The management of knowledge : text, context, and the New Zealand English curriculums, 1969-1996
Degree GrantorUniversity of Canterbury
Degree NameDoctor of Philosophy
This is a study of the New Zealand English curriculums, 1969-1996. The study is organised around three phases of reform: the initial changes made to the teaching of English in the first three years of secondary school; the later reform of the senior-school English syllabus; the more recent development of an integrated national curriculum statement for the teaching of English. These reforms are charted in a narrative fashion, although the thesis does not purport to be a full history of English teaching in the period under review. Instead, the various developments and changes to English teaching in New Zealand secondary schools, during a thirty year period, are contextualised under the interpretative paradigm: the management of knowledge.

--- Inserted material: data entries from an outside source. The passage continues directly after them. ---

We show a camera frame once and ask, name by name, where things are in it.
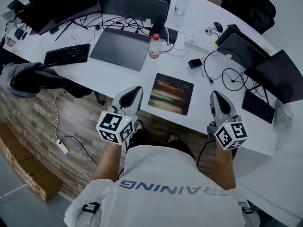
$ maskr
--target white t-shirt
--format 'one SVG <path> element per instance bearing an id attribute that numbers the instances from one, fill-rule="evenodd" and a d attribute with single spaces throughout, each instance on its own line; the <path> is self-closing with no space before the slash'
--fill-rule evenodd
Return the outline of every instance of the white t-shirt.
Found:
<path id="1" fill-rule="evenodd" d="M 102 227 L 243 227 L 241 207 L 201 174 L 191 156 L 176 149 L 137 146 L 125 158 L 125 175 L 117 182 L 95 180 L 65 213 L 75 223 L 84 204 L 98 202 Z"/>

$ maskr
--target bottle label
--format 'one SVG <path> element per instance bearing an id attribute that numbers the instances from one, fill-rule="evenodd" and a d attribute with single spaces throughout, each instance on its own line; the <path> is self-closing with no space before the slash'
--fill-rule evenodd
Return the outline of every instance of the bottle label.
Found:
<path id="1" fill-rule="evenodd" d="M 160 54 L 152 54 L 151 52 L 148 52 L 150 57 L 153 59 L 157 59 L 159 57 Z"/>

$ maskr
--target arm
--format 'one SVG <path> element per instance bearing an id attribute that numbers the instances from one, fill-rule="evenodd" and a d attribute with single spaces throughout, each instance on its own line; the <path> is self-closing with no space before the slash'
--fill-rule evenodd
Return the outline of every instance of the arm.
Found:
<path id="1" fill-rule="evenodd" d="M 232 169 L 232 151 L 223 150 L 218 142 L 212 180 L 225 190 L 236 188 Z"/>
<path id="2" fill-rule="evenodd" d="M 91 180 L 110 179 L 113 182 L 118 179 L 119 165 L 121 157 L 121 146 L 109 143 L 101 156 Z"/>

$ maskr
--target plastic bottle
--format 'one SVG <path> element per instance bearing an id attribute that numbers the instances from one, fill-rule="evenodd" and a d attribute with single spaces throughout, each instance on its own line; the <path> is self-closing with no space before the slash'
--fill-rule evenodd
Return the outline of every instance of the plastic bottle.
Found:
<path id="1" fill-rule="evenodd" d="M 149 55 L 153 59 L 157 59 L 161 51 L 161 41 L 158 34 L 153 34 L 150 41 Z"/>
<path id="2" fill-rule="evenodd" d="M 188 6 L 189 0 L 178 0 L 175 6 L 175 12 L 179 15 L 184 15 Z"/>
<path id="3" fill-rule="evenodd" d="M 13 39 L 11 39 L 9 37 L 5 37 L 5 42 L 9 47 L 13 47 L 16 43 L 16 41 L 14 41 Z"/>

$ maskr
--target black keyboard
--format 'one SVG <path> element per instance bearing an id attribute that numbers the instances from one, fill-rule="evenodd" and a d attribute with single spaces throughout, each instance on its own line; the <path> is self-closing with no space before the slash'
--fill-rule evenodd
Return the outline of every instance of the black keyboard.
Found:
<path id="1" fill-rule="evenodd" d="M 268 123 L 274 119 L 275 109 L 249 91 L 245 93 L 242 108 Z"/>
<path id="2" fill-rule="evenodd" d="M 49 67 L 87 62 L 90 44 L 81 44 L 49 51 L 45 55 L 44 65 Z"/>

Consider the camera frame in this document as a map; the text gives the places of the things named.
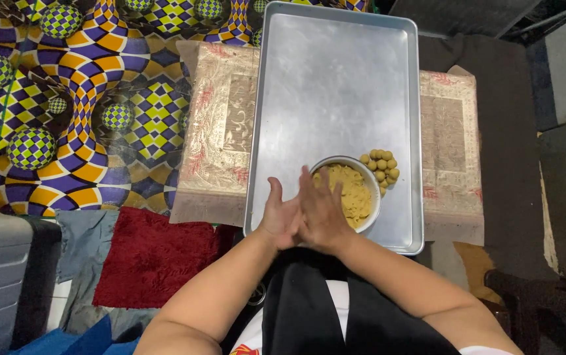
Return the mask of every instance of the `optical illusion fabric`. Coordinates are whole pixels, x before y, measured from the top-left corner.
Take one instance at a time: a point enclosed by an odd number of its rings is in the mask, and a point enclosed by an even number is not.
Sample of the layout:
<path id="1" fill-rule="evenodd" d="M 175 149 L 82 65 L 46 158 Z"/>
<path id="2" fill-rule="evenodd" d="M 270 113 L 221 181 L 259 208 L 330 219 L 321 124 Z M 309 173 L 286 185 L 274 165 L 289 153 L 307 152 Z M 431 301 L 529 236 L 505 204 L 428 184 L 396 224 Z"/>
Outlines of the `optical illusion fabric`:
<path id="1" fill-rule="evenodd" d="M 0 0 L 0 212 L 169 214 L 191 90 L 175 42 L 252 46 L 249 0 L 201 1 L 207 16 L 198 0 Z"/>

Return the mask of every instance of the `white bowl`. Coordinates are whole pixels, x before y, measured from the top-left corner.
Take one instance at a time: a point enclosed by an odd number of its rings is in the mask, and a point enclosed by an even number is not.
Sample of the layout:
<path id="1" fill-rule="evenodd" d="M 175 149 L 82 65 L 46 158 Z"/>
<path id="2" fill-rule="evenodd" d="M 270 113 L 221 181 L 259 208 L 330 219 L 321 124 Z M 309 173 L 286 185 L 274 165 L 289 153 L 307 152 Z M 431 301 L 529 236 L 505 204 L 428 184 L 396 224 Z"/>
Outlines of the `white bowl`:
<path id="1" fill-rule="evenodd" d="M 380 214 L 380 184 L 375 178 L 373 172 L 365 164 L 360 162 L 358 159 L 347 157 L 345 155 L 335 155 L 333 157 L 324 158 L 323 160 L 320 160 L 316 165 L 314 165 L 309 172 L 313 175 L 322 166 L 331 164 L 350 166 L 352 169 L 358 171 L 364 178 L 364 185 L 366 185 L 368 191 L 371 192 L 371 213 L 368 215 L 368 217 L 366 217 L 364 223 L 356 228 L 357 233 L 362 233 L 366 229 L 369 229 L 371 225 L 373 225 L 373 223 L 377 219 L 377 216 Z"/>

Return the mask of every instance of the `red mat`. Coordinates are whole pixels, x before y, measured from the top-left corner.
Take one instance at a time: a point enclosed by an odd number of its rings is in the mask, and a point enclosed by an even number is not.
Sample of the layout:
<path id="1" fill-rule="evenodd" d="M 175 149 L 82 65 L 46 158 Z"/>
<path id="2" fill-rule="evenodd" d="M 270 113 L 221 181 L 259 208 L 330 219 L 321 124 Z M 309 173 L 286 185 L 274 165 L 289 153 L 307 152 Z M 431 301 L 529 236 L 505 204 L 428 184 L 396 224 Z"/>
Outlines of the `red mat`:
<path id="1" fill-rule="evenodd" d="M 122 207 L 92 304 L 160 308 L 232 246 L 235 227 L 169 224 L 168 217 Z"/>

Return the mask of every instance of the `hand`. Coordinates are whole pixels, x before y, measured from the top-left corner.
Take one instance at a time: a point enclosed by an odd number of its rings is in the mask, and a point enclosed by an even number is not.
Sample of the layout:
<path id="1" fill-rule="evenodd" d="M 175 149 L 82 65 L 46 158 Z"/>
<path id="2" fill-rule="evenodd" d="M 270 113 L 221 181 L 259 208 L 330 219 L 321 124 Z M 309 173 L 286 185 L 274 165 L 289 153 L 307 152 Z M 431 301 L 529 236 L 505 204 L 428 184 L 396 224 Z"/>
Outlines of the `hand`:
<path id="1" fill-rule="evenodd" d="M 356 232 L 349 226 L 342 212 L 342 182 L 329 190 L 329 173 L 320 169 L 320 186 L 315 187 L 307 166 L 299 178 L 301 190 L 298 193 L 304 221 L 299 227 L 303 241 L 312 249 L 335 255 L 344 248 Z"/>
<path id="2" fill-rule="evenodd" d="M 285 250 L 298 245 L 297 236 L 301 223 L 301 209 L 298 196 L 283 202 L 283 187 L 279 179 L 268 178 L 270 196 L 265 203 L 263 219 L 256 230 L 260 230 L 271 238 L 278 250 Z"/>

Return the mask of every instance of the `baking sheet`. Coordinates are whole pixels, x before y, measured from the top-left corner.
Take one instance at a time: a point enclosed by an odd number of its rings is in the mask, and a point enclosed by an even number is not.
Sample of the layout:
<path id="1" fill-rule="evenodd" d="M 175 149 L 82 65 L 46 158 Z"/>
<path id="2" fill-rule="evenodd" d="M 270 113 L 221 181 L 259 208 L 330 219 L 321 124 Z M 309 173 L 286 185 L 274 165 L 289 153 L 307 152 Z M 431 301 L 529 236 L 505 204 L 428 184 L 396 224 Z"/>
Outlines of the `baking sheet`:
<path id="1" fill-rule="evenodd" d="M 411 20 L 271 2 L 265 11 L 244 232 L 279 178 L 298 192 L 303 165 L 391 150 L 401 171 L 364 234 L 402 254 L 423 248 L 417 27 Z"/>

It is argued herein that knowledge, and, in this case, the subject English, has been managed - consciously and unconsciously - in the interests of dominant socio-cultural and socio-economic groups. I aver that even alleged progressive developments in the pedagogy of classroom life have been routinised in the curriculum statements. Consequently, there has been an official sanctioning of established or conservative perspectives on the way English language and literature should be taught, thus often denying the emancipatory themes of respect for the human subject and human agency. My contention is advanced and supported through a careful examination of the curriculum text discourses, and, in several instances, through an examination of the transmission process from the draft statement to the published statement. I am therefore able to argue that the English curriculums must be understood as part of wider social and political processes: the curriculums are produced, managed and reproduced. The influences of the social environment and, in particular, the ideological struggle between State and society, are to be found in the English teaching discourse. This notion is captured in the subtitle of the study: text and context. The thesis concludes with a brief, personal reflection on how an English curriculum might be theorised so that it does not impose on students a definition of reality that declares the values and symbols of the social elites. I assert that an understanding of discourse, or the discourses of knowledge, can provide a way forward for the theorising of the subject English.